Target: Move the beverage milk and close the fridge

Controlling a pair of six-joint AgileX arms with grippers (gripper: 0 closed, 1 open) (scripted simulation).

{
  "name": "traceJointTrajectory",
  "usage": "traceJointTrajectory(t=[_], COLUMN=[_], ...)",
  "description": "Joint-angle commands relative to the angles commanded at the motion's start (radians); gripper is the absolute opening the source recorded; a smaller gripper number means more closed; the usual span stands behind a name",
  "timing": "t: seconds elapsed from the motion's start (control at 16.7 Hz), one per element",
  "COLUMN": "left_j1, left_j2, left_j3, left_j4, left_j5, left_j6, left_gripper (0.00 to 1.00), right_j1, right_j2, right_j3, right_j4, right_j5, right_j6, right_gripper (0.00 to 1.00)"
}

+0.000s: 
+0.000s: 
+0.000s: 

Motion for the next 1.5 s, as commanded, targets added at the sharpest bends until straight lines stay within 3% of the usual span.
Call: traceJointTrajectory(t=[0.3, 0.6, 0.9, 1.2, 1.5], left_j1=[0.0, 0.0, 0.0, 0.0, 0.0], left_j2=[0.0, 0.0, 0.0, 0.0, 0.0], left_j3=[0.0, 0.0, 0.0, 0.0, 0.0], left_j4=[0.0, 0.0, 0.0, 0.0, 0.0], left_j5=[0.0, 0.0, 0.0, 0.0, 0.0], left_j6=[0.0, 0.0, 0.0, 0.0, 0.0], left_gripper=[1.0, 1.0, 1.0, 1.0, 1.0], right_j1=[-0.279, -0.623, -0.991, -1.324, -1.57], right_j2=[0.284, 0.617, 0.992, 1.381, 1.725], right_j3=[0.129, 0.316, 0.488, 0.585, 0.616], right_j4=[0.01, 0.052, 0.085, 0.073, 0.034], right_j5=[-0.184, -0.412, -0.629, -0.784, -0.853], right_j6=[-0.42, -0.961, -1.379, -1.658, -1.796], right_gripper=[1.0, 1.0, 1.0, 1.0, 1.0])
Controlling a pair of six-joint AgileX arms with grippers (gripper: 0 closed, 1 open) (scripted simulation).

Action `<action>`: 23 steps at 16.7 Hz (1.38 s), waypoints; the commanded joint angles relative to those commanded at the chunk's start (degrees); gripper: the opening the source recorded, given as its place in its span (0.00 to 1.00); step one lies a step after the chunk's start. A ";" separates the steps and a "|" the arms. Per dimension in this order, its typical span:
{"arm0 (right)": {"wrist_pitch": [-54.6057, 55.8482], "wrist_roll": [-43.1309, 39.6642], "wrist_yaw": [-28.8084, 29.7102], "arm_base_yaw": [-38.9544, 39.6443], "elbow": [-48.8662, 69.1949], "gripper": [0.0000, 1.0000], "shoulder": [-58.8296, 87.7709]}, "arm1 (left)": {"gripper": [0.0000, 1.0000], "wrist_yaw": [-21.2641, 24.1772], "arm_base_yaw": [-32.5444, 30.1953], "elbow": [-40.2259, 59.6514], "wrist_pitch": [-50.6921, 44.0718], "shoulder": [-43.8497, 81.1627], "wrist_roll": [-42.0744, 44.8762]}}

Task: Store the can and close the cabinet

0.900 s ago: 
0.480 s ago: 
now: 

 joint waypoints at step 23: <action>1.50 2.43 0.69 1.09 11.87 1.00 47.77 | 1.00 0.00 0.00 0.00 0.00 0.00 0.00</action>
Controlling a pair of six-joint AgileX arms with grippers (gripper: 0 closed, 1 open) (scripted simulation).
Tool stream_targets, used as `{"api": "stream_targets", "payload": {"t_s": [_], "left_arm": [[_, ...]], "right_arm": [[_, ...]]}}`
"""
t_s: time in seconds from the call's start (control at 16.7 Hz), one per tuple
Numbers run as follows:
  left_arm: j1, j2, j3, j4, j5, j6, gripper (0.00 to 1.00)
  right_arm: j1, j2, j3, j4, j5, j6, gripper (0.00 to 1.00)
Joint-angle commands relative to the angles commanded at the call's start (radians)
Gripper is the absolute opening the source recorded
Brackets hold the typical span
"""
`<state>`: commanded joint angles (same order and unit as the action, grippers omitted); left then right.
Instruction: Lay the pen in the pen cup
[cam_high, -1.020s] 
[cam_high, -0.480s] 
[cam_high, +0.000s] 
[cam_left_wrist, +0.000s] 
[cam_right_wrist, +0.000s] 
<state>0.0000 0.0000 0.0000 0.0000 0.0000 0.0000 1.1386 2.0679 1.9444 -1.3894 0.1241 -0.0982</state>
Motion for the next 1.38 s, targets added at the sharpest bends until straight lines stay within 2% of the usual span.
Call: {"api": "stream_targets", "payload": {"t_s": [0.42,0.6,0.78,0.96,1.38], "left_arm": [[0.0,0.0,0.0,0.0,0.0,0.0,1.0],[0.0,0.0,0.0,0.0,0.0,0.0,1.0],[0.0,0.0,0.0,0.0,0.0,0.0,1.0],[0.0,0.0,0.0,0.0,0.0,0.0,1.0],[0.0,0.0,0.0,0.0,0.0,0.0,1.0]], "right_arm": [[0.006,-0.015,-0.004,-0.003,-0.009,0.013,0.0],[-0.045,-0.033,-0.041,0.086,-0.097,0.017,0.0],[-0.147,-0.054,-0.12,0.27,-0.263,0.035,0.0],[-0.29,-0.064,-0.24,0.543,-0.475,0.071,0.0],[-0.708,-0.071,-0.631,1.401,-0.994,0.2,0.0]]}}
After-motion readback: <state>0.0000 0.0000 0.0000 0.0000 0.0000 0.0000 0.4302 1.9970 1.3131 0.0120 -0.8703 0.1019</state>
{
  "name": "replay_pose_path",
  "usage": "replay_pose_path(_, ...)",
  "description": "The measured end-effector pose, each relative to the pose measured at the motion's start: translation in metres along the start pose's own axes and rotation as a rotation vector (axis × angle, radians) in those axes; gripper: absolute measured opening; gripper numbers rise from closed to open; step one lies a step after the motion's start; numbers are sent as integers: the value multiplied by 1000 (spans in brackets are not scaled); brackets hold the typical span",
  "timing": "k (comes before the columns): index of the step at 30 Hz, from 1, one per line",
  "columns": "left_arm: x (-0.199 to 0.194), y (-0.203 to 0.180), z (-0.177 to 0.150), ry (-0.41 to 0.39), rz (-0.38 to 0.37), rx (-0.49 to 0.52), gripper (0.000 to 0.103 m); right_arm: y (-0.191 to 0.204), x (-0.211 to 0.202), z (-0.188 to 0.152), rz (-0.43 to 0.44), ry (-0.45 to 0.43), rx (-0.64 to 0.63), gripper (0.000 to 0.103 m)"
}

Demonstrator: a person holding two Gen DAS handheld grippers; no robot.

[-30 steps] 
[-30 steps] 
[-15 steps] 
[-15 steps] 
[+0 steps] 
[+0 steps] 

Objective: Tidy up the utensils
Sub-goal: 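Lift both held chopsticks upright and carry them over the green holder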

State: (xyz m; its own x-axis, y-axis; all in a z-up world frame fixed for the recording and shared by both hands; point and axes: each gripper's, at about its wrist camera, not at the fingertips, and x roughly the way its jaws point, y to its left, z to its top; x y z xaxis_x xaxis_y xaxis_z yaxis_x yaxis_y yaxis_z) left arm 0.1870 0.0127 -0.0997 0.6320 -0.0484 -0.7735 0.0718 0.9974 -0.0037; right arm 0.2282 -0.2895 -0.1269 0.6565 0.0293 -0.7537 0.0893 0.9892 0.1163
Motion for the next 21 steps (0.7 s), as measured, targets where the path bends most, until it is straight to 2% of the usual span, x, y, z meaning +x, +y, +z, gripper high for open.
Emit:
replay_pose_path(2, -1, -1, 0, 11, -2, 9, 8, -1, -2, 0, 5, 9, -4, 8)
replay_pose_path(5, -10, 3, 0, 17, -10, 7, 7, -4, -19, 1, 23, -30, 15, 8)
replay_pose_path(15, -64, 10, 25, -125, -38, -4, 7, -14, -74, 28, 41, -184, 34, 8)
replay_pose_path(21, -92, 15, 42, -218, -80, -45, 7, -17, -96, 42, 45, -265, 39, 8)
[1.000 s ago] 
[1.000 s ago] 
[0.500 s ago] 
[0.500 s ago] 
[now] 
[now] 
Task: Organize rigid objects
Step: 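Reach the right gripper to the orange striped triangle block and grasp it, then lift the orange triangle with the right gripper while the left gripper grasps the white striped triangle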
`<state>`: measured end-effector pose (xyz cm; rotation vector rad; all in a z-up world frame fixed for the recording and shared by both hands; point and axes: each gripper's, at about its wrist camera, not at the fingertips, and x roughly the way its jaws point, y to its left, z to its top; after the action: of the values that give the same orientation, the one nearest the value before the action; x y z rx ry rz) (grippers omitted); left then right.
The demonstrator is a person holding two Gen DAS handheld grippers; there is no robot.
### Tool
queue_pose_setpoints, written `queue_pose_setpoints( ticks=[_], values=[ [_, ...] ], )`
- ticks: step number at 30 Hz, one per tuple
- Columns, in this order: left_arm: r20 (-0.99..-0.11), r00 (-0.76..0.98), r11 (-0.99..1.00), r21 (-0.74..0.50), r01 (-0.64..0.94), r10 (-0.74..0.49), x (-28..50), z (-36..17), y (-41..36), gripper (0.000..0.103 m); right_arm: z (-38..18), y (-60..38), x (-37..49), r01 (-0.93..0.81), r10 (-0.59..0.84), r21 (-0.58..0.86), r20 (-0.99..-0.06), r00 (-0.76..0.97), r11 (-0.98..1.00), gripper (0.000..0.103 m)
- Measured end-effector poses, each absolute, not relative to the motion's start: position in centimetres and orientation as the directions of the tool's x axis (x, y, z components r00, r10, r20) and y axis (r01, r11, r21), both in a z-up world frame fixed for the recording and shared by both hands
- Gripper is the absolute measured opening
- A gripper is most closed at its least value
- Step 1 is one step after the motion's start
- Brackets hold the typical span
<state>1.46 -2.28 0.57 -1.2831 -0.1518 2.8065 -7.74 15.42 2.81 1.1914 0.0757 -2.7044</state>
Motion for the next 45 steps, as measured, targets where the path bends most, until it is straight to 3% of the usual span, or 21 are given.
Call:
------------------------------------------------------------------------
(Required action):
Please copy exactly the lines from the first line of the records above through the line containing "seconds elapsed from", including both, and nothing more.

(Solved problem):
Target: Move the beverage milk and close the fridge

Controlling a pair of six-joint AgileX arms with grippers (gripper: 0 closed, 1 open) (scripted simulation).

{
  "name": "traceJointTrajectory",
  "usage": "traceJointTrajectory(t=[_], COLUMN=[_], ...)",
  "description": "Joint-angle commands relative to the angles commanded at the motion's start (radians); gripper is the absolute opening the source recorded; a smaller gripper number means more closed; the usual span stands behind a name",
  "timing": "t: seconds elapsed from the motion's start (control at 16.7 Hz), one per element",

There is nothing more to this exercise.